John Stewart (as in Kingston Trio, not Daily Show) penned a haunting song about change.
"You can't go back to Kansas, I was there just yesterday. You can't go back to Kansas," he sings. "It just up and blew away. Oh, but I will go on loving you. It's easier that way."
How often have we said we'd like to return to a certain place someday? How often do we really go? It turns out revisiting scenes of our favorite memories can sometimes be a bittersweet prospect.
Au Courrier de Lyon on Rue du Bac was my favorite spot during a 2005 trip to Paris. Its familiar worn-leather booths and brass fixtures reminded me of a neighborhood staple in my own hometown, complete with the salty characters at the bar. I still can taste the tarte aux pommes. Four years later, we returned and were stunned to find it had been replaced by a shiny, sterile new place called Café de l'Empire. The new joint surely has a trendy menu, but it lacks the patina of its predecessor.
Ironically, the friendly old bar and restaurant which Courrier de Lyon reminded me of has also been replaced. If you'd never visited Paddy's Tippecanoe Inn, you'd consider the new tenants delightful. To the old guard, though, a gentrified interior, fake gas fireplace, and bistro vibe will never measure up. The bones remain, and if I close my eyes, I can picture the buzz every Thursday night. As we waited for a table, Bartender Bob (complete with bow tie) would whip up a Shirley Temple for me. I'd sip and listen as my Dad held court on the corner stool, chatting with the other regulars. A ragtime piano player delighted the cozy dining room while the bar area overflowed with neighbors. Finally seated at our standard table, my family could always trust Jim the waiter. He knew the order. "Same as usual, folks?" Yep. Same homemade, rye croutons on the iceberg salad laced with ranch. Same burger, medium rare with lettuce, tomato, and mustard. Same gigantic, hand-cut steak fries. Same never-ending glass of iced tea. For my father, same picatta. For my Mom, same side salad and baked potato. (She's a cheap date.) Was it gourmet? No. Was it satisfying? Absolutely, in every way.

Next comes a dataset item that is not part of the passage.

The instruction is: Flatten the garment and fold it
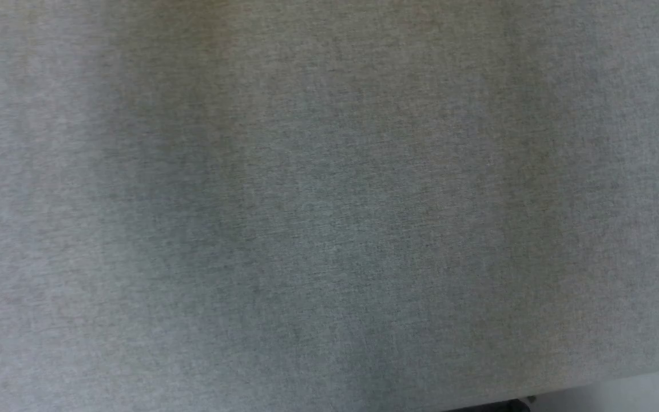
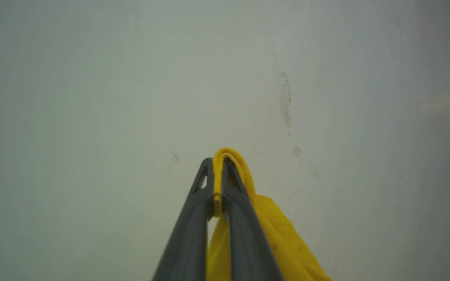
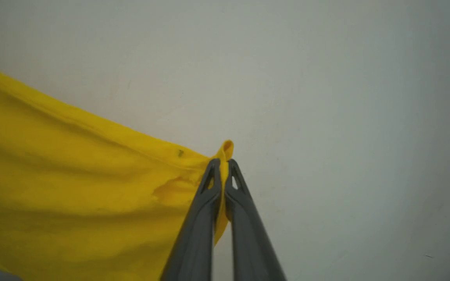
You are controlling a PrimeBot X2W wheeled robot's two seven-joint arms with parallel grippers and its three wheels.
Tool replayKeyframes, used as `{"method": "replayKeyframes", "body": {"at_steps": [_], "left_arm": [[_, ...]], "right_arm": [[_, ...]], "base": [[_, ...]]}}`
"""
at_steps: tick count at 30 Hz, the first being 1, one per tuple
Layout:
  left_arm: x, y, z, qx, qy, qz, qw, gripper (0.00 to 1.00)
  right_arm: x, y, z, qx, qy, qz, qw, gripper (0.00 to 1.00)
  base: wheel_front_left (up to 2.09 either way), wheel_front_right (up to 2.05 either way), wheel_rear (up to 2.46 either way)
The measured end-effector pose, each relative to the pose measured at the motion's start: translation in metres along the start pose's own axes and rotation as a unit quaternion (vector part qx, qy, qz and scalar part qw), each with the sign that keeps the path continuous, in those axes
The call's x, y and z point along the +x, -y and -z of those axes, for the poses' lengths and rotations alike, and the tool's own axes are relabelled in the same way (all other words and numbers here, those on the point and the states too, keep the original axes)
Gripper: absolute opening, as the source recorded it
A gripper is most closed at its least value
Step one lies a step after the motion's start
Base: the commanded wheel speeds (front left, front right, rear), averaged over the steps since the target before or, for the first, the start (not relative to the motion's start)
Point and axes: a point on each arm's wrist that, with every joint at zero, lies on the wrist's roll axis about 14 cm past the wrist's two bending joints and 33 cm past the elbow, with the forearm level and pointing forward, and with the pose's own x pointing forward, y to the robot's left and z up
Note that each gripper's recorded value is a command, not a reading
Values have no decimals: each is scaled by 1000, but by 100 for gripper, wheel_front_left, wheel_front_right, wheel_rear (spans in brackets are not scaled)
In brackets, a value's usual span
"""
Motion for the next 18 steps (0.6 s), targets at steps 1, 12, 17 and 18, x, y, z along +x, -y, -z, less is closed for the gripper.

Another family favorite, First Street Grille, home to the best views and key lime pie in Jacksonville, Florida, was torn down in 2006. Its replacement? A seven-story condominium complex.
Eddie's Palm Valley Crossing on Ponte Vedra's intercoastal had a distinctive, authentic fish camp atmosphere and served Florida's best gator tail. There was something phenomenal and mysterious about that sauce. It was demolished to make way for a bridge expansion.
Chuey's, the Barrio Logan cantina which opened 55 years ago and moved three times, was foreclosed on in 2008. A $42 Million Community College construction project will take its place. My favorite of its three locations was the one now occupied by Ryan Brothers Coffee Roasters. Despite the bullet holes in the walls, the cavernous corner building was known as a top business lunch spot in San Diego. I still can't say I've ever had better salsa fresca, and I'm glad I have the photos of my family enjoying the atmosphere there after Padres games.
What relics have been replaced in your world? Which spots are you actively trying to save?